まず、担当審査官は、大熊製薬で薬理効果に対する実験データの大部分を操作したと判断して、薬品関連特許に不可欠な実験データに重大な瑕疵があるという理由で、職権による無効審判を2021年4月28日に請求した。これに対し、特許審判院では、上記の無効審判を迅速審判に早急に処理(※)することにした。

※無効審判の処理期間(平均):(迅速審判)5ヵ月前後、(一般審判)9ヵ月前後

「大熊製薬特許の製薬成分(ビスマス)粒度数値に対する実験データ操作の疑い」

デウン製薬が2015年1月に出願をして2016年1月に登録を受けたが、特許庁がデータを操作を判断し重大な瑕疵を確認した

また、特許庁は特許法上虚偽行為の罪として2021年4月28日に検察に捜査依頼も要請した。大熊製薬が実験データを操作して特許を受け、操作したデータを真実であると陳述し、特許無効ではないという審決(※)を受けたと思われる行為に対して一罰百戒するために、強力に対処することにした。

※特許無効審判2016ダン1231号:審判請求人の安国(アングク)薬品(審決日:2017年1月23日)

これに関連して、公正取引委員会は、3月にデータを操作して、特許を取得(※)した後、特許訴訟を提起したと疑われる行為は、不公正取引行為に該当すると判断して、大熊製薬に是正措置と約23億ウォンの課徴金を賦課する議決をしている。
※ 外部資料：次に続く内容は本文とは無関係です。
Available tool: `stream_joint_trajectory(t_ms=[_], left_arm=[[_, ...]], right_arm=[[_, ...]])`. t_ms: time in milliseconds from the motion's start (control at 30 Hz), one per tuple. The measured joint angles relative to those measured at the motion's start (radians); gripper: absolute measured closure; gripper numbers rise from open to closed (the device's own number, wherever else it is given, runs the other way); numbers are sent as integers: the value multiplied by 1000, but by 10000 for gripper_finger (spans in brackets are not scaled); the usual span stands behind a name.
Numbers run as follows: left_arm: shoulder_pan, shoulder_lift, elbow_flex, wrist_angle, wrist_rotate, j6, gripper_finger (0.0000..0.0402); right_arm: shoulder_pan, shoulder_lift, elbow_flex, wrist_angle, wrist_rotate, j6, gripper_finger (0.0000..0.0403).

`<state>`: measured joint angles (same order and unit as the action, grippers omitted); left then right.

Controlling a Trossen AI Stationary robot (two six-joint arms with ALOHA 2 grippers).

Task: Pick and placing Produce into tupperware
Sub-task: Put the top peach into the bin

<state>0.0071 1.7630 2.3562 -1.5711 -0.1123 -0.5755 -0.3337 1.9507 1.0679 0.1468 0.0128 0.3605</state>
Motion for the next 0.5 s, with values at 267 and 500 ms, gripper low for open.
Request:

※公正取引委員会:食薬処の生動性実験(申請した薬の生物学的作用が、既存薬と同一であるか実験すること)のデータを調査した結果、特許明細書上の成功データ件数を増やし(1件→3件)、詳細な数値も操作したと判断

今回の事件をきっかけに特許庁と公正取引委員会は、特許関連事件の処理する際に一貫性を確保するため、事前協力を強化することに合意した。

今後、特許庁は今回の事件のように、重要な実験データなどを偽装し虚偽で特許を受けたと疑われる行為に対して特許制度の公正性を損なうものとみなし、厳重に対処する計画である。

特許庁の特許審査企画局長は、「IP金融の拡大、懲罰賠償制度の導入などにより特許の経済的価値が上昇し、公正な特許制度の定着がより重要になっている」と強調し、「特許庁は書類を偽装して不当に特許を受ける行為に断固に対処するなど、積極的な行政を繰り広げていきたい」と述べた。